Spdfgh ( were an Australian rock band from the 1990s. The founding members were: Kim Bowers (as Wikky Malone) (guitar, vocals), Liz Payne (as Rosy Glo, Lou Marvel, Belle) (guitar, vocals), Tania Bowers (as Tania May) (bass guitar, vocals), Melanie Thurgar (as Finnius) (drums),
and Angela Morosin (vocals).

Name origin
In chemistry, the letters (spdfgh...) are used when determining the number of electrons in the shells of an atom (the letters denote the first six states of orbital angular momentum in atomic physics). TV Week magazine called it "the dumbest name in Australian rock".

The band name came about this way: Liz Payne's brother Geoff and friend Paul Hillard were studying for their Higher School Certificate physics exams, and recited "spdfgh" to aid recall of this topic. Soon, this became the title of a song (written by Hillard, Geoff Payne and Crowe) for Geoff's band Wilson Tuckey Goes To Hobart. Liz also wrote songs for Wilson Tuckey Goes To Hobart, as did Mel Thurgar, and both performed with WTGTH in the early to mid-'90s. Kim and Tania Bowers also featured briefly in WTGTH before all the girls decided to pursue spdfgh only.

History
The original members got started playing together at St. Patrick's College (Campbelltown, southwest of Sydney). A very early gig was the St Patrick's School disco and featured the unreleased "Help! Help! It's a dance party!"  The band and Morosin parted company soon after high school.

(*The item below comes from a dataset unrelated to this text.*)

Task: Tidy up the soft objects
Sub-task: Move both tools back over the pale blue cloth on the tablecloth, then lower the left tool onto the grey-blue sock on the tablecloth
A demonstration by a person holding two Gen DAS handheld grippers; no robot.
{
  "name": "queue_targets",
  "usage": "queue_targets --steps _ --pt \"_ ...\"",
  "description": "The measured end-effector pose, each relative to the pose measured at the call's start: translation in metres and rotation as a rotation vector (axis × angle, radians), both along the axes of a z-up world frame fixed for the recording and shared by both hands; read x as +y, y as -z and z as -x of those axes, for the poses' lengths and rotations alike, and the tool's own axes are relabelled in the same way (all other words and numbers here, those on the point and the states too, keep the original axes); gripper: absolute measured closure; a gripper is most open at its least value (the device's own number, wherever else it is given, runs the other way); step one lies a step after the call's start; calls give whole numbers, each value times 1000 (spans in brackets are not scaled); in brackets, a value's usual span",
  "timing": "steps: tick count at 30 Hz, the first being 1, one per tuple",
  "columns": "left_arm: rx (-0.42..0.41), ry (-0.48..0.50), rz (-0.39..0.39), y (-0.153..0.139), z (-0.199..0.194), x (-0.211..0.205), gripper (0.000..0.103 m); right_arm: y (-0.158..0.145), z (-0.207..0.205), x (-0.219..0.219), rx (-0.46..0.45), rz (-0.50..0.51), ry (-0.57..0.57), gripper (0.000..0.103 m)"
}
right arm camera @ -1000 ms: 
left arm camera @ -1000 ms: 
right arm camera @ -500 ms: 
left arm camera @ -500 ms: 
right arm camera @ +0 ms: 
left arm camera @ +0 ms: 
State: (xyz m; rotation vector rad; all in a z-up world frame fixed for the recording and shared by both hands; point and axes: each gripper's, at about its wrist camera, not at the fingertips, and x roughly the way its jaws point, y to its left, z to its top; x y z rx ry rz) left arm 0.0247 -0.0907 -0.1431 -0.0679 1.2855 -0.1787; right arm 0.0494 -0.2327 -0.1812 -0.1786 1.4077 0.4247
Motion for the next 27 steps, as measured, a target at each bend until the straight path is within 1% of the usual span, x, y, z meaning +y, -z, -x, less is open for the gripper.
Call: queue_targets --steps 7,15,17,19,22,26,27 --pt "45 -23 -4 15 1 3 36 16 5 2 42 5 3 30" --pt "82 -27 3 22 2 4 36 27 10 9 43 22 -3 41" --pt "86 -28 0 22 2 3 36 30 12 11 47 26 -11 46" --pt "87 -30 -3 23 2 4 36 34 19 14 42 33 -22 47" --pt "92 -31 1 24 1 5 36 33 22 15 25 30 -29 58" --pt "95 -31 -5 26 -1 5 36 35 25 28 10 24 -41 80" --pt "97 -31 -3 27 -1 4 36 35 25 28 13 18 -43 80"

In their early days, to get noticed, they would travel to Sydney, sneak into soundchecks of bands they liked and just start playing. Payne left after the group had recorded Leave Me Like This and Sally Russell (later known as New Buffalo, Sally Seltmann) briefly replaced her on guitar in mid-1995. Russell, still a member of power pop group Lustre 4, had co-written the track "You Made Me" with Tania (later known as Via Tania) for that album. Russell continued her work with Lustre 4 and was replaced in Spdfgh by Christina Hannaford by the time the album was issued.

The band had songs included on the soundtracks of the films Love and Other Catastrophes and The Well.

Since breaking up, the members have pursued new projects.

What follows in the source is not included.